Now, you might think “Well, shouldn’t they just love them anyway – like, shouldn’t he just love them for them?” Well, in the ancient world, having children was super-duper important. What might you need children for. Ideas? Work, yes. All of the kids are like – work, exactly, all those chores and things that you need to do, but also help with the family household economic system. So work would definitely be one thing. What else might you need a child for? Sure, you need marriages, and those could be political marriages, either marrying outside of the family or within the family kin group. And here’s a fun fact: the best person for you to marry in a society like ancient Israel was your cousin, specifically your mother’s cousin, because that kept inheritance, which is another thing you needed children for; that kept the inheritance in the family system. So inheritance – you needed someone to be able to take over your fields, your goods, your money when you died. You also needed someone to carry on your name. What if there wasn’t a cousin to marry? Well, you could marry other people, you could look to someone else to marry, but that would be your first choice – maybe not your first choice, but your parents’ first choice.

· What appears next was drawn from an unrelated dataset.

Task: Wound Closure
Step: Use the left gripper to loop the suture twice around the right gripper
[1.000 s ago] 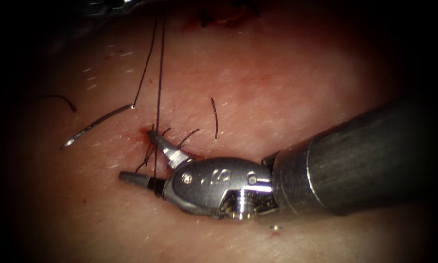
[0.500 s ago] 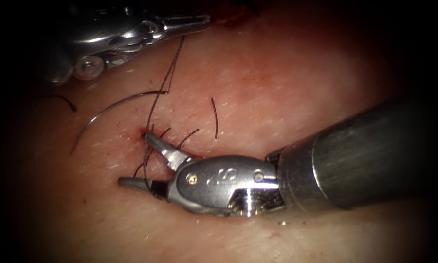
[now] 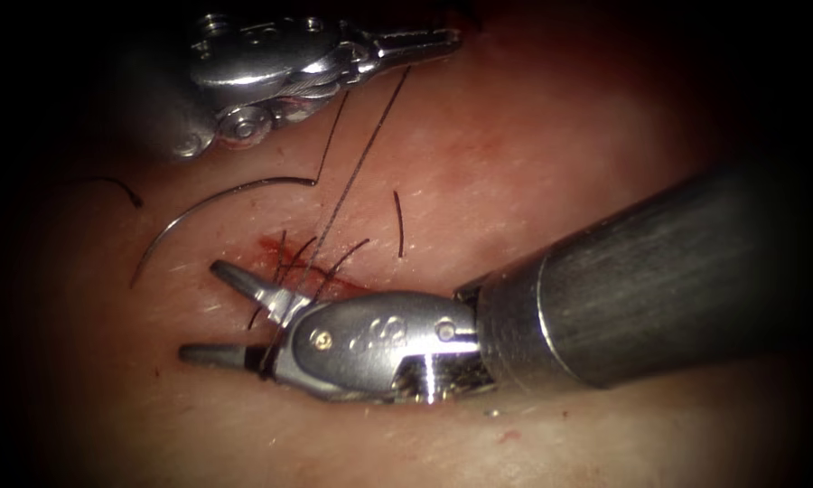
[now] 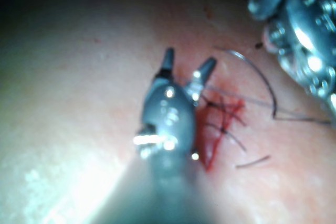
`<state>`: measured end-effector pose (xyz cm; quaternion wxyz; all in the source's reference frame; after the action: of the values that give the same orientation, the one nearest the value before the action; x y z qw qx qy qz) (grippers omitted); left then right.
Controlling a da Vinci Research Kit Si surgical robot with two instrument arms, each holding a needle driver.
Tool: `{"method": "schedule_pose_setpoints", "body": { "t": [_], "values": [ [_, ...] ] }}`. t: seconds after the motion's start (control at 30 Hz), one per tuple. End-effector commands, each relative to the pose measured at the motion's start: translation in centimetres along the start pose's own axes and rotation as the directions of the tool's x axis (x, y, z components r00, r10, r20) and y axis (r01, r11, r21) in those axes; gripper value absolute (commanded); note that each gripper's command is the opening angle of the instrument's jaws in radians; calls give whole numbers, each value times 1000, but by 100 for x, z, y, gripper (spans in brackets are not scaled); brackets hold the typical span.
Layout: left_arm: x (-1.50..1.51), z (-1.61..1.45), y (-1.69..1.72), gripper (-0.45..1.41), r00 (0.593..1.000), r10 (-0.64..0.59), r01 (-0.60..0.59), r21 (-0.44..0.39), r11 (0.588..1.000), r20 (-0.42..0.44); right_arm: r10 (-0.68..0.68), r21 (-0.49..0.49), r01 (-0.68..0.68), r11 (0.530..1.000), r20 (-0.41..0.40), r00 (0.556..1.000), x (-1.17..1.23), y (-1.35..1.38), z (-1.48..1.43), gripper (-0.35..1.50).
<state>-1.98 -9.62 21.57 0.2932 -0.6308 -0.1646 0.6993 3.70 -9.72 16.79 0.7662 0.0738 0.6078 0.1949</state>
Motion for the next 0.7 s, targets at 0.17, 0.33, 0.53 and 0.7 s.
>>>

[From] someone has studied the ancient world, the question is: aren’t there issues when people too closely related to each other get married? And the answer is yes, for sure. And we see all sorts of problems within especially the Egyptian dynasties, with health problems. But nonetheless this happened. You know, now we don’t really marry our cousins so much anymore, especially in the States, but this was not an uncommon practice.
The question is: do you think of Biblical families as large, medium or small? Large, because we have all these stories where they have a lot of children. How many – pop quiz for our B’nei Mitzvah class – how many children did Jacob have? How many sons? 12 sons. Yes, that seems like a rather large family.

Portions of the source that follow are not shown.